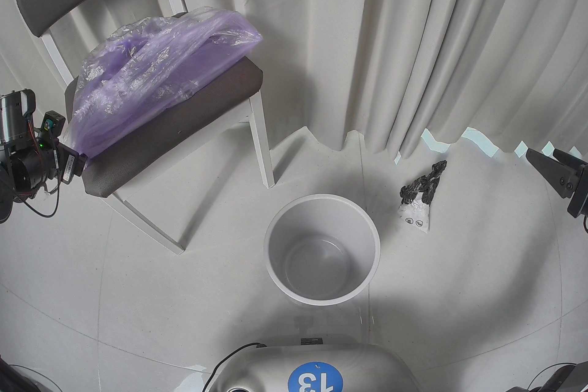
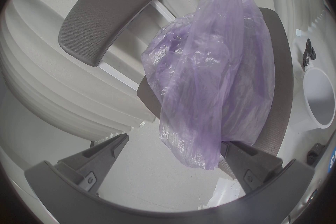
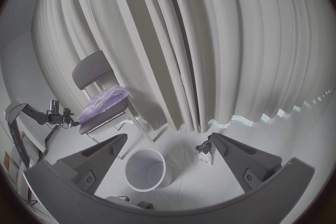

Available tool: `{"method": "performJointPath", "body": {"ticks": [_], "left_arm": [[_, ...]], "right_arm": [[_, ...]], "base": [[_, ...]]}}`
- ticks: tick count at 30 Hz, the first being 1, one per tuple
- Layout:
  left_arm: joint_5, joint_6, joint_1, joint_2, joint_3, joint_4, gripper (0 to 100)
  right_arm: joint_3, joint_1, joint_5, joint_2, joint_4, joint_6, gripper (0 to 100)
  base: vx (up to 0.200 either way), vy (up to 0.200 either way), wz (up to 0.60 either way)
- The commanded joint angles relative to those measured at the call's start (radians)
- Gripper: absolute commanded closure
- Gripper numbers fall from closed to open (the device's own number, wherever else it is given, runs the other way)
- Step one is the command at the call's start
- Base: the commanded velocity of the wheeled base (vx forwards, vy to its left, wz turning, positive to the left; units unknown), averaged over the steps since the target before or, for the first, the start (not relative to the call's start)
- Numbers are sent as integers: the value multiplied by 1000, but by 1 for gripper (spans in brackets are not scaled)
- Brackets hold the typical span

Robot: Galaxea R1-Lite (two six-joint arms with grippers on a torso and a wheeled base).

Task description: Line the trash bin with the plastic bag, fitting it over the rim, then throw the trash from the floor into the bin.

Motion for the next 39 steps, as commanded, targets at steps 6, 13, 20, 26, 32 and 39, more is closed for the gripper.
{"method": "performJointPath", "body": {"ticks": [6, 13, 20, 26, 32, 39], "left_arm": [[13, -1, 22, 13, -8, -7, 0], [16, -1, 39, 12, 4, -7, 0], [20, 1, 33, 9, 2, -10, 0], [76, 21, 34, 2, -1, -14, 0], [77, 22, 34, 2, 1, -22, 0], [76, 21, 18, 12, 2, -24, 0]], "right_arm": [[3, 0, 2, -1, -1, 0, 0], [6, 3, 2, -3, -14, -2, 0], [12, 23, 2, -11, -13, 0, 0], [18, 25, 0, -11, -13, -3, 0], [19, 25, 0, -11, -13, -15, 0], [24, 25, 0, -12, -14, -15, 0]], "base": [[0, 0, 0], [0, 0, 0], [0, 0, 0], [0, 0, 0], [0, 0, 0], [0, 0, 0]]}}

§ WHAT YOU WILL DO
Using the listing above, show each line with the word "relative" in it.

§ PROBLEM SOLUTION
- The commanded joint angles relative to those measured at the call's start (radians)
- Base: the commanded velocity of the wheeled base (vx forwards, vy to its left, wz turning, positive to the left; units unknown), averaged over the steps since the target before or, for the first, the start (not relative to the call's start)

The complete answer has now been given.